Optimizing Clinical Bridging Strategies For Combination Drug Products: A Risk-Based Approach

By Erica Peters, PhD, Senior Scientist, Regulatory Affairs; Izi Bruker, PhD, MPH, Fellow, Clinical and Medical Affairs; Raphael Bilgraer PharmD, PhD, Principal Pharmacometric Consultant, Kymanox Corporation

Clinical bridging studies are essential for ensuring the safety and efficacy of combination drug products when changes occur in formulation, delivery system, or manufacturing. These studies evaluate whether a new presentation (e.g., autoinjector) is bioequivalent (BE) or has comparable bioavailability (BA) to an existing one (e.g., vial-and-syringe), supporting FDA regulatory pathways such as 505(b)(2) and 505(j) ANDAs. The FDA defines key pharmacokinetic (PK) parameters—Cmax, Tmax, AUC₀–ₜ, and AUC₀–∞—used to determine BE, typically requiring the 90% confidence interval of the test/reference ratio to fall within 80–125%.

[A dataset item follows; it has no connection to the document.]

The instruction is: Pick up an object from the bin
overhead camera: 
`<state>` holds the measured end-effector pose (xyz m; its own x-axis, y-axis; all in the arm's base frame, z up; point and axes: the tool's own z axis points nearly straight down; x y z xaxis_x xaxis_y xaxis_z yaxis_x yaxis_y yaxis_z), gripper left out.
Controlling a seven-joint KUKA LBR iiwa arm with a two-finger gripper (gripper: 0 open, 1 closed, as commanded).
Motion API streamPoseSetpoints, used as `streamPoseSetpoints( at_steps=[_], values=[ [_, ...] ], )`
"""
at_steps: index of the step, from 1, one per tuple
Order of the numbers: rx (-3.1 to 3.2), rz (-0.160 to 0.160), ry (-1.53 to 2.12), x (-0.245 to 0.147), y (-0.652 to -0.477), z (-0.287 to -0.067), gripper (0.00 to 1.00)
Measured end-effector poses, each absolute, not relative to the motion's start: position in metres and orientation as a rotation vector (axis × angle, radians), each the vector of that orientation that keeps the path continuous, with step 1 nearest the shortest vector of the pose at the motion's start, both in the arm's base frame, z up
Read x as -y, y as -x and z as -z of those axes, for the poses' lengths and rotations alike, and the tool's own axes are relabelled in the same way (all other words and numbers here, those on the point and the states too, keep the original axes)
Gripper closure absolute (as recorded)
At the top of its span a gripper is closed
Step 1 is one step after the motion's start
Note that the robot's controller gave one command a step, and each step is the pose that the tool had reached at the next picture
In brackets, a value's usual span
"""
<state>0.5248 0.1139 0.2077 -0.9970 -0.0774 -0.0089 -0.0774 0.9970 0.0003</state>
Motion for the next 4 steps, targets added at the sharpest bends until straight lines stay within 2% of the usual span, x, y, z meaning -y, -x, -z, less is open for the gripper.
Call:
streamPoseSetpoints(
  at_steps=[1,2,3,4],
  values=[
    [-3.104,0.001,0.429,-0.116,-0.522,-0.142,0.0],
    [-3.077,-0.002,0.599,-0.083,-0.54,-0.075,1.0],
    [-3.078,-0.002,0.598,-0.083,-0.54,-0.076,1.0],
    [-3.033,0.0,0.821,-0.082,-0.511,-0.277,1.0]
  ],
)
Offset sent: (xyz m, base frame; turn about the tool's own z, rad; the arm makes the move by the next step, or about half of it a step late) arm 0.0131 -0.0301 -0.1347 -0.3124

Bridging studies are influenced by the drug’s characteristics, including its half-life, delivery route, and molecular complexity (e.g., biologics vs. small molecules). Study design must account for variability due to device mechanics, injection depth, and patient characteristics. Tools like population PK (PopPK) modeling allow for simulation of drug behavior across subpopulations and reduce the need for extensive clinical trials.

A four-step risk-based framework is proposed: (1) Assess development stage and identify gaps; (2) Align timelines and integrate quantitative tools; (3) Design tailored studies with interdisciplinary input; and (4) Engage FDA early to refine plans. This method enhances efficiency, reduces regulatory delays, and optimizes resources.

Effective bridging requires collaboration across regulatory, manufacturing, clinical, and pharmacological domains. Strategic planning and early FDA engagement enable sponsors to develop robust bridging strategies, maintain development timelines, and ensure successful transitions between drug-device presentations.